# Action item:
Among the records below, find the line that has "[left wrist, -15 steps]"; from there, give the lines again exactly, and stop after the line that has "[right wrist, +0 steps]".

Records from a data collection

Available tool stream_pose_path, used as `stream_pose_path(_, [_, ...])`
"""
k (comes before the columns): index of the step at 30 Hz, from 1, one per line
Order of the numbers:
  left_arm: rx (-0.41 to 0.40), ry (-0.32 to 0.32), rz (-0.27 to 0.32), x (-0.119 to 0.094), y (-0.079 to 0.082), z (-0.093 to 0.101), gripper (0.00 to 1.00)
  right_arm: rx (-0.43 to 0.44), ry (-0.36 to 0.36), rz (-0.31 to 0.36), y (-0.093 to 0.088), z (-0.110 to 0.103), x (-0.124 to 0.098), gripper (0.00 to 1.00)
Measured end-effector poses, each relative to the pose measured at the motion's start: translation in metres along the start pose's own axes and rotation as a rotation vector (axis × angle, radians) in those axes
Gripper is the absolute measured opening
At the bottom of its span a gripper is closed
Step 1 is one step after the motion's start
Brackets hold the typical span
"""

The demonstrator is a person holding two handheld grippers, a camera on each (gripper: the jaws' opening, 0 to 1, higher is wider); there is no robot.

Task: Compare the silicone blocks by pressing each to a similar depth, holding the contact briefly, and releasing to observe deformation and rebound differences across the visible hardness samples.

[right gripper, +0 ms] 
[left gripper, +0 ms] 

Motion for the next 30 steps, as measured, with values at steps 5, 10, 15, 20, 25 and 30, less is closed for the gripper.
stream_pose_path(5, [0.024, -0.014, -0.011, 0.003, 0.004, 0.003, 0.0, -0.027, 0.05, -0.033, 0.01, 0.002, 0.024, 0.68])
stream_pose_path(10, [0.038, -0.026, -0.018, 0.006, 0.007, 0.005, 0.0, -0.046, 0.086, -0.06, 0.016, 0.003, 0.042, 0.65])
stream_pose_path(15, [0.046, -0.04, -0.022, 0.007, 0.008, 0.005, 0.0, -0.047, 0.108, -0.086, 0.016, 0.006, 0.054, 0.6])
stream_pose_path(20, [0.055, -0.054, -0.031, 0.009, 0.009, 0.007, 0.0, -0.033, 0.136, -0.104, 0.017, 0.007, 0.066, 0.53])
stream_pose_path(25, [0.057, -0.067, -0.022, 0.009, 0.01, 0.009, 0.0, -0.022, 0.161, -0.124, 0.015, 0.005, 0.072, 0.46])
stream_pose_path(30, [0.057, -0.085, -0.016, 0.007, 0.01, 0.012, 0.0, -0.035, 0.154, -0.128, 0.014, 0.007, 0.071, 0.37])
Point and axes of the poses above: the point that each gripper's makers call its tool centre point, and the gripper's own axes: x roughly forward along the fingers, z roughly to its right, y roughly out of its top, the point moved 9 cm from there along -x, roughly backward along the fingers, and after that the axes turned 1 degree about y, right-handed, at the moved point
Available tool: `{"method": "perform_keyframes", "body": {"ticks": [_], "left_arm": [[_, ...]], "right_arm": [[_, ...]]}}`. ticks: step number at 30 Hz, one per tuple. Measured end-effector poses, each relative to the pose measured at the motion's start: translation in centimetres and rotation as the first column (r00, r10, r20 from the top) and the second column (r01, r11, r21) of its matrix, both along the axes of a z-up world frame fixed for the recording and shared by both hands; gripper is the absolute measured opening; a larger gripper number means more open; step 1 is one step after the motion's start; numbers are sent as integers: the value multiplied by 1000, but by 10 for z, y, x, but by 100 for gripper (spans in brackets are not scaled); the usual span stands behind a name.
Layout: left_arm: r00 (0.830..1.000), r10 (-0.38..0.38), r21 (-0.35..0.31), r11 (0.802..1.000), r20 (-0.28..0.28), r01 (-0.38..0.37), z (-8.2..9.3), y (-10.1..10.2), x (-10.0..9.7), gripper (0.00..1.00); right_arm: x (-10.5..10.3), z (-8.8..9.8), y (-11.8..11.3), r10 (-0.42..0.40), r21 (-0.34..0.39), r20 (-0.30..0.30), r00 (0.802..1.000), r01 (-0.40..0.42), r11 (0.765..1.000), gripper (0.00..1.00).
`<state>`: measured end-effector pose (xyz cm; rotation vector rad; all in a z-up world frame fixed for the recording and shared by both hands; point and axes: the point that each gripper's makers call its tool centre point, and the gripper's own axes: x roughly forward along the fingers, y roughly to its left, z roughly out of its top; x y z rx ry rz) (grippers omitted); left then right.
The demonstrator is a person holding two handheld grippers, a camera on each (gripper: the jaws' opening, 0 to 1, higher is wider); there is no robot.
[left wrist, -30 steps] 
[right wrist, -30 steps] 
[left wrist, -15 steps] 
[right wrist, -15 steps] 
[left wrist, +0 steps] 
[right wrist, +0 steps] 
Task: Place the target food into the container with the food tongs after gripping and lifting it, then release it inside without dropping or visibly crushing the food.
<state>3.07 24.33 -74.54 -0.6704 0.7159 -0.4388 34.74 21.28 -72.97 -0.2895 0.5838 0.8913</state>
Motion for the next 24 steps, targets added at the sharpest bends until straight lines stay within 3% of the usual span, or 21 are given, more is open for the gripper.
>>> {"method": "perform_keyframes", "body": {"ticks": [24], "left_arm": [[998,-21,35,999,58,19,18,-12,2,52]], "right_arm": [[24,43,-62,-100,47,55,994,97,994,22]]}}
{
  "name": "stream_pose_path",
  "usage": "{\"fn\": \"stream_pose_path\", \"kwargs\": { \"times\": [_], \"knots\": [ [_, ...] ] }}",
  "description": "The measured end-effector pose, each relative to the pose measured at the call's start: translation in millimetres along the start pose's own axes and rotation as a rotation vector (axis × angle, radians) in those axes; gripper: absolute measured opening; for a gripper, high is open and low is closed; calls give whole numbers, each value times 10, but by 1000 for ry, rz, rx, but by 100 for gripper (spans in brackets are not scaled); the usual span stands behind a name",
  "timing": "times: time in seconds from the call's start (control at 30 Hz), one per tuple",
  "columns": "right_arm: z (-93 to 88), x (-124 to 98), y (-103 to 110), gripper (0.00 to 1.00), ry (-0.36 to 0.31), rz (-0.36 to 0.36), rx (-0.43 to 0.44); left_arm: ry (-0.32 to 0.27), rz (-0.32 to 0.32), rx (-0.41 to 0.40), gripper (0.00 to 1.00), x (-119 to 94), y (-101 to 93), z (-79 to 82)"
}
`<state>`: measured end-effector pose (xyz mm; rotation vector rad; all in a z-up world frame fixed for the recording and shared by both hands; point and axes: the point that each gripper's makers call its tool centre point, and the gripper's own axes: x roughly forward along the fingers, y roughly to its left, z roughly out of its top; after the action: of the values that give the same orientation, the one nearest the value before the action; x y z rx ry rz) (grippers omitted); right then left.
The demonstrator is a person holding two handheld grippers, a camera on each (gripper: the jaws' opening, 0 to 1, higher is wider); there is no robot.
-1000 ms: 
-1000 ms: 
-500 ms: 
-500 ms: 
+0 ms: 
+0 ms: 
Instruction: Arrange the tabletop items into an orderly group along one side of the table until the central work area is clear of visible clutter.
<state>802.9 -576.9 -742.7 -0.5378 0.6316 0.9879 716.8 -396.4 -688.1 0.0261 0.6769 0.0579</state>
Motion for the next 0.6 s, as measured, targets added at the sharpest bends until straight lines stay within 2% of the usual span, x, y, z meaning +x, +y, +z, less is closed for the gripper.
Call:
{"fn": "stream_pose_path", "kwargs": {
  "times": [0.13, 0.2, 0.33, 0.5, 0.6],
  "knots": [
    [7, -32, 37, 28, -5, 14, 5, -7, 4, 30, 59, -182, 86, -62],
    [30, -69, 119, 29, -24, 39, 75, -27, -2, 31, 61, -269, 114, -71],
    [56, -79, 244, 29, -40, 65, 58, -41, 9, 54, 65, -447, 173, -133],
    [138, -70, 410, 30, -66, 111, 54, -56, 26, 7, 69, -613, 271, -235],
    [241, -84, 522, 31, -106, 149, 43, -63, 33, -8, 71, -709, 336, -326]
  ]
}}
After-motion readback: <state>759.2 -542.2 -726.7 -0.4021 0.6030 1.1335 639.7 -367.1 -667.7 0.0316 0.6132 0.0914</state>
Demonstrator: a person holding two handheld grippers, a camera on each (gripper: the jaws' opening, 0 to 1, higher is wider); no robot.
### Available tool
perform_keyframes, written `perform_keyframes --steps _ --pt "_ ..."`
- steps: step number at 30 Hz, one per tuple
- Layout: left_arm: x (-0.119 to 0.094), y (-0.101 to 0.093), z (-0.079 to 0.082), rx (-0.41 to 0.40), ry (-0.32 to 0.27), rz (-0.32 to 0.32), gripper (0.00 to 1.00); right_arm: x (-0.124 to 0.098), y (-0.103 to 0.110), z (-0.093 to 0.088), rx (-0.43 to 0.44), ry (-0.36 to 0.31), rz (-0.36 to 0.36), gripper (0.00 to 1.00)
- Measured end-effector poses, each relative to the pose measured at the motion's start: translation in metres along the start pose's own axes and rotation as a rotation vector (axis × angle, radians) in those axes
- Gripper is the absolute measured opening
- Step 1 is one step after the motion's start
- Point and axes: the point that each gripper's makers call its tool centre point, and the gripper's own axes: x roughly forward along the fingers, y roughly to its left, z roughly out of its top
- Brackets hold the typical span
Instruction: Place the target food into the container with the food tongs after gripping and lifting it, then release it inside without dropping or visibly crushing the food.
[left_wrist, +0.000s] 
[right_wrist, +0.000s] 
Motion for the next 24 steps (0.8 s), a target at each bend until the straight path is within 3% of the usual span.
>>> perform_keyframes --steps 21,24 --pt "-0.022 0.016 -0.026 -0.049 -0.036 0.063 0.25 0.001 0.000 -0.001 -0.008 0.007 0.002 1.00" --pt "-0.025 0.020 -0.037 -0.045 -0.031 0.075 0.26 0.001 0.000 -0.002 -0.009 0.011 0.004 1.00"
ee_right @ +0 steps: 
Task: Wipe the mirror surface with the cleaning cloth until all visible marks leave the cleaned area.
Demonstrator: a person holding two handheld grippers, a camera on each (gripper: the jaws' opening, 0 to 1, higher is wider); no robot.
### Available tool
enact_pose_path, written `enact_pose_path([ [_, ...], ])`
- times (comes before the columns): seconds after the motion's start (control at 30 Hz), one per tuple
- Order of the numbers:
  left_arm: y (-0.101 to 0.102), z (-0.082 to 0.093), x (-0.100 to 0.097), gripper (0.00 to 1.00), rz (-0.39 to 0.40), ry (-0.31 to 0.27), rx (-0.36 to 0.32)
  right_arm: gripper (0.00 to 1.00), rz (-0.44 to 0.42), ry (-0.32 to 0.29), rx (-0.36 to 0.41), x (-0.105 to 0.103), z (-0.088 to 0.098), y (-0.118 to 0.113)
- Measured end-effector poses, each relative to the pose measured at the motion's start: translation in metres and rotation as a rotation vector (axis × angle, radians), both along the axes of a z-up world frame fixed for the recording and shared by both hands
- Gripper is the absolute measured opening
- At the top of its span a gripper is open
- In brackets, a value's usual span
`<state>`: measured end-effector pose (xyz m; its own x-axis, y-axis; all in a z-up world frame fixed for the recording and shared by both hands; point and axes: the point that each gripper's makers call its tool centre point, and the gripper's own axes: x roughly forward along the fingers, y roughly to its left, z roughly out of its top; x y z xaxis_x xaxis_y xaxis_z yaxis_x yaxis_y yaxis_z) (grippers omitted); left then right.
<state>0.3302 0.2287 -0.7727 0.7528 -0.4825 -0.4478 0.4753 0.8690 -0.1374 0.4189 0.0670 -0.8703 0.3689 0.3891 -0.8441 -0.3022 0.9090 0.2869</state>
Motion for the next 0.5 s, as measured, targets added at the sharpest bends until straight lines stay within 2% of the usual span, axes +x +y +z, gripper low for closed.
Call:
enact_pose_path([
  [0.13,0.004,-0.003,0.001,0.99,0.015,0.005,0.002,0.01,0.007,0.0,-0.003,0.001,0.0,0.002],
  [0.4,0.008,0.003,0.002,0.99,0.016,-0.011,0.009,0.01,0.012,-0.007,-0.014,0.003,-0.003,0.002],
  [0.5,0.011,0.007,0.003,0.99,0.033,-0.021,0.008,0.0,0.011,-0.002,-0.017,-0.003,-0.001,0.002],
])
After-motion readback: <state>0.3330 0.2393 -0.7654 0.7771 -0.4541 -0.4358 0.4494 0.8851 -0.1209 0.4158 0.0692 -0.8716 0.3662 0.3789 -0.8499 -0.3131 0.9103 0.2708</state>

# Output of the task:
[left wrist, -15 steps] 
[right wrist, -15 steps] 
[left wrist, +0 steps] 
[right wrist, +0 steps] 

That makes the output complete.